__TASK ITEM__: Line by line, transcribe the data shown below.

__STORED DATA__:
Segment Open

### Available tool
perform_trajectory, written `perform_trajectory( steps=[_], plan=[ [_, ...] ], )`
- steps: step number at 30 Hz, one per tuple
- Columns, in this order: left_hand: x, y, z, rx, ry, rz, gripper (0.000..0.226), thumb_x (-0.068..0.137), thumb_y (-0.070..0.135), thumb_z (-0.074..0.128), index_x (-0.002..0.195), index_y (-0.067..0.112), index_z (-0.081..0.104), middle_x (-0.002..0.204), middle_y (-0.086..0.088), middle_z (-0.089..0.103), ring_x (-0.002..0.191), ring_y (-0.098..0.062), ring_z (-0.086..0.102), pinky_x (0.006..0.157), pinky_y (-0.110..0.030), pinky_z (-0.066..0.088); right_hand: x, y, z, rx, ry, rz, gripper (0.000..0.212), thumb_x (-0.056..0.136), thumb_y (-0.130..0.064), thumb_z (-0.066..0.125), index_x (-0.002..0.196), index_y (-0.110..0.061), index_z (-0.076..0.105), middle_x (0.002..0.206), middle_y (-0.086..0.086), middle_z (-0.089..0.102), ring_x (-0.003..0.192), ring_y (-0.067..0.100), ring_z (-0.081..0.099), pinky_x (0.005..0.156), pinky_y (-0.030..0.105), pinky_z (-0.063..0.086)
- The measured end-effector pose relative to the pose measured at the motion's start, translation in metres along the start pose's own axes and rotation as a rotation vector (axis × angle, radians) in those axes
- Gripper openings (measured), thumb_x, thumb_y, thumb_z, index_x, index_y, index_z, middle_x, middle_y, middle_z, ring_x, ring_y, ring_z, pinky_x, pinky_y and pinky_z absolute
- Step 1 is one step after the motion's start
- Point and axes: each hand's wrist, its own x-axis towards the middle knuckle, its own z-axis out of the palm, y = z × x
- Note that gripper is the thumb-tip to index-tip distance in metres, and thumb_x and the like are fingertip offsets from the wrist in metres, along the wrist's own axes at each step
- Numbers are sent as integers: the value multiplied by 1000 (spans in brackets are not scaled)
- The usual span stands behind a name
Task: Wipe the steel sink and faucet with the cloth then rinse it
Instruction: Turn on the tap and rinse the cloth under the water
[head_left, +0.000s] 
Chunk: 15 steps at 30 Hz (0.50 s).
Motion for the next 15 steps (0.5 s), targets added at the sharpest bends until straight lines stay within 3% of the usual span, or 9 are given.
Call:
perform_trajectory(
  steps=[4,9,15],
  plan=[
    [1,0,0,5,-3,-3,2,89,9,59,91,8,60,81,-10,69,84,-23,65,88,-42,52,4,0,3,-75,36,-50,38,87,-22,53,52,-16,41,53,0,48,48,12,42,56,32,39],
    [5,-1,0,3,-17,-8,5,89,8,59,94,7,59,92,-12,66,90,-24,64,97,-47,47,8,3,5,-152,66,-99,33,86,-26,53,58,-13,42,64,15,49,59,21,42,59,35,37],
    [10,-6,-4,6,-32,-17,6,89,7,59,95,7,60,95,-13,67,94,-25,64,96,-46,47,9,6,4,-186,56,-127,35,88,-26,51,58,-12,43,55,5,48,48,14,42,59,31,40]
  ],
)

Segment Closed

__SOLUTION TO THIS PROBLEM__:
### Available tool
perform_trajectory, written `perform_trajectory( steps=[_], plan=[ [_, ...] ], )`
- steps: step number at 30 Hz, one per tuple
- Columns, in this order: left_hand: x, y, z, rx, ry, rz, gripper (0.000..0.226), thumb_x (-0.068..0.137), thumb_y (-0.070..0.135), thumb_z (-0.074..0.128), index_x (-0.002..0.195), index_y (-0.067..0.112), index_z (-0.081..0.104), middle_x (-0.002..0.204), middle_y (-0.086..0.088), middle_z (-0.089..0.103), ring_x (-0.002..0.191), ring_y (-0.098..0.062), ring_z (-0.086..0.102), pinky_x (0.006..0.157), pinky_y (-0.110..0.030), pinky_z (-0.066..0.088); right_hand: x, y, z, rx, ry, rz, gripper (0.000..0.212), thumb_x (-0.056..0.136), thumb_y (-0.130..0.064), thumb_z (-0.066..0.125), index_x (-0.002..0.196), index_y (-0.110..0.061), index_z (-0.076..0.105), middle_x (0.002..0.206), middle_y (-0.086..0.086), middle_z (-0.089..0.102), ring_x (-0.003..0.192), ring_y (-0.067..0.100), ring_z (-0.081..0.099), pinky_x (0.005..0.156), pinky_y (-0.030..0.105), pinky_z (-0.063..0.086)
- The measured end-effector pose relative to the pose measured at the motion's start, translation in metres along the start pose's own axes and rotation as a rotation vector (axis × angle, radians) in those axes
- Gripper openings (measured), thumb_x, thumb_y, thumb_z, index_x, index_y, index_z, middle_x, middle_y, middle_z, ring_x, ring_y, ring_z, pinky_x, pinky_y and pinky_z absolute
- Step 1 is one step after the motion's start
- Point and axes: each hand's wrist, its own x-axis towards the middle knuckle, its own z-axis out of the palm, y = z × x
- Note that gripper is the thumb-tip to index-tip distance in metres, and thumb_x and the like are fingertip offsets from the wrist in metres, along the wrist's own axes at each step
- Numbers are sent as integers: the value multiplied by 1000 (spans in brackets are not scaled)
- The usual span stands behind a name
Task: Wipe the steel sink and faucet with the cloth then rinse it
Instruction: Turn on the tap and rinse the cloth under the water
[head_left, +0.000s] 
Chunk: 15 steps at 30 Hz (0.50 s).
Motion for the next 15 steps (0.5 s), targets added at the sharpest bends until straight lines stay within 3% of the usual span, or 9 are given.
Call:
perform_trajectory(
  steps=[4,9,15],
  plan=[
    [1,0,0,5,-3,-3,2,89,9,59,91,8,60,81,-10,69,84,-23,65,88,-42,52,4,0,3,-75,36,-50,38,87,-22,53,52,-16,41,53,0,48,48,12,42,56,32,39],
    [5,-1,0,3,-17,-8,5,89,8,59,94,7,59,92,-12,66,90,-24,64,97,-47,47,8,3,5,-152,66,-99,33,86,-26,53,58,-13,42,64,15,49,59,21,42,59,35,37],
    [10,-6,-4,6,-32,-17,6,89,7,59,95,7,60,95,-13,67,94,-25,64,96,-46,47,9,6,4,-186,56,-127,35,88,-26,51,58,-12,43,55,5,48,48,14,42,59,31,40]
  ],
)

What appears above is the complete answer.